This exercise needs the complete data reproduced exactly.

* Dataset excerpt *
== Segment start ==
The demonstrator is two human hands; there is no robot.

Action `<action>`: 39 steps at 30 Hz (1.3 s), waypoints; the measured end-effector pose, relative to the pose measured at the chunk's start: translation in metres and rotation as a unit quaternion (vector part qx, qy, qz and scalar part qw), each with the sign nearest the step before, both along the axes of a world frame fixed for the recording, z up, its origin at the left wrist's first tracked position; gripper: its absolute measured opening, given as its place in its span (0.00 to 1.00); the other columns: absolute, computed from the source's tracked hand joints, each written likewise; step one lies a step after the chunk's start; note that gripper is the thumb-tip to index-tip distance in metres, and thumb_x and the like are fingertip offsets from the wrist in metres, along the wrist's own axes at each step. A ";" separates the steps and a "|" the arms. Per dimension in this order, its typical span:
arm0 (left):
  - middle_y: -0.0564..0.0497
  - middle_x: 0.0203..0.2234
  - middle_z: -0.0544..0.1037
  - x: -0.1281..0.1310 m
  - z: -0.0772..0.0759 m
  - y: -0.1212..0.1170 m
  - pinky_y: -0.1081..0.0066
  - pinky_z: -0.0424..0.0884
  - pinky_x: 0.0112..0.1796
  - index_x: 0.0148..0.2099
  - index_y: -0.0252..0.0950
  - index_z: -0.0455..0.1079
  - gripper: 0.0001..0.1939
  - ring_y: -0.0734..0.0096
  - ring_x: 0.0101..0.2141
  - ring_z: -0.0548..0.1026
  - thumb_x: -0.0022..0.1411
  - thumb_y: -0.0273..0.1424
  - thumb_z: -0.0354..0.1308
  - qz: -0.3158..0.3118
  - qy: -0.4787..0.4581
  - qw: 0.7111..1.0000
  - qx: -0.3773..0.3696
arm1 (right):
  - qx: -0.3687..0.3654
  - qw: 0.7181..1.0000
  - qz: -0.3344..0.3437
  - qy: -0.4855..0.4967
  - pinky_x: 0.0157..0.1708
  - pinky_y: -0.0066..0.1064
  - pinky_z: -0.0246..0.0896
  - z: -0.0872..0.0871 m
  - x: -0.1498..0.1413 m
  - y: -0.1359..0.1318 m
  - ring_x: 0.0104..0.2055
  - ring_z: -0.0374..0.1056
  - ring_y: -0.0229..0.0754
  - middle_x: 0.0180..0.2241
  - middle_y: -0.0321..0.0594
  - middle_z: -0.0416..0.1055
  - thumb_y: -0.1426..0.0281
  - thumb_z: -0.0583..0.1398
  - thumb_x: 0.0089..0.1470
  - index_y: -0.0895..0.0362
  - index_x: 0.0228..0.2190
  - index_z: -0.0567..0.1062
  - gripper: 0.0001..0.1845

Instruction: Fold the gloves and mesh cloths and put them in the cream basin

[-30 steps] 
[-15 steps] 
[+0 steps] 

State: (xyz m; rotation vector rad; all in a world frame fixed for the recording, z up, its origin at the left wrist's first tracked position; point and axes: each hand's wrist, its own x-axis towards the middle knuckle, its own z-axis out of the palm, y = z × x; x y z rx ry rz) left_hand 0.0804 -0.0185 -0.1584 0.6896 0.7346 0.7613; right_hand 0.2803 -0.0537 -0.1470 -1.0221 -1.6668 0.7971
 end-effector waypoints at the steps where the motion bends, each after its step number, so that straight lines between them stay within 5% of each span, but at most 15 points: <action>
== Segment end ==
* Task result *
The demonstrator is two human hands; there is no robot.

Action `<action>`: 39 steps at 30 Hz (1.3 s), waypoints; the measured end-effector pose, relative to the pose measured at the chunk's start: translation in metres and rotation as a unit quaternion (vector part qx, qy, qz and scalar part qw), each with the sign nearest the step before, both along the axes of a world frame fixed for the recording, z up, its origin at the left wrist's first tracked position; gripper: its absolute measured opening, given as its place in its span (0.00 to 1.00); the other columns: absolute, computed from the source's tracked hand joints, each written likewise; step one lies a step after the chunk's start; note that gripper is the thumb-tip to index-tip distance in metres, and thumb_x and the like are fingertip offsets from the wrist in metres, along the wrist's own axes at each step. A ";" separates the steps and a "|" the arms. Per dimension in this order, its typical span:
arm0 (left):
  - middle_y: -0.0564..0.0497
  - middle_x: 0.0203..0.2234
  - middle_z: -0.0544..0.1037
  - x: -0.1281..0.1310 m
  - z: -0.0772..0.0759 m
  - y: -0.1212..0.1170 m
  - pinky_y: -0.1081..0.0066
  - pinky_z: -0.0424..0.0884
  - pinky_x: 0.0112..0.1796
  - index_x: 0.0148..0.2099
  - index_y: -0.0252..0.0950
  - index_z: -0.0455..0.1079
  - gripper: 0.0001..0.1939
  - ring_y: -0.0734..0.0096
  - ring_x: 0.0101..0.2141
  - ring_z: -0.0548..0.1026
  - thumb_x: -0.0022..0.1411
  - thumb_y: -0.0273..0.1424
  - thumb_z: -0.0354..0.1308
  - qz: -0.3158..0.3118
  - qy: -0.4787..0.4581
  - qw: 0.7111..1.0000
  - qx: -0.3773..0.3696
arm1 (right):
  - qx: -0.3687..0.3654
  - qw: 0.7181..1.0000
  - qz: -0.3344..0.3437
  - qy: -0.4855..0.4967
  - pinky_x: 0.0157..0.1708
  - pinky_y: -0.0066..0.1064
  - pinky_z: -0.0246..0.0896
  - z: -0.0872..0.0871 m
  - x: -0.1498..0.1413 m
  - y: -0.1359..0.1318 m
  - ring_x: 0.0104..0.2055
  - ring_z: -0.0374..0.1056
  - ring_y: -0.0229..0.0754
  - middle_x: 0.0180..0.2241
  - middle_y: -0.0321..0.0594
  - middle_z: -0.0416..0.1055
  - thumb_y: -0.1426..0.0281
  - thumb_z: -0.0583..0.1398
  - thumb_x: 0.0089..0.1470
  - index_y: -0.0895..0.0362
  - index_x: 0.0228..0.2190
  - index_z: -0.0567..0.1062
  - gripper: 0.0001..0.1845

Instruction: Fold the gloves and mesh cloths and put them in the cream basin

[-30 steps] 
[-15 steps] 
[+0 steps] 

State: (xyz m; rotation vector rad; all in a world frame fixed for the recording, z up, its origin at the left wrist's first tracked position; point and axes: each hand's wrist, its own x-axis towards the middle knuckle, its own z-axis out of the palm, y = z × x; x y z rx ry rz) left_hand 0.0804 -0.0185 -0.1584 0.6896 0.7346 0.7613; right_hand 0.2803 -0.0537 -0.1470 -1.0221 -1.6668 0.7971
 end-effector waypoints at the steps where the motion bends, each after its step number, so that straight lines between them stay within 5% of each span, but at most 15 points: <action>

Work on this exercise has been finished.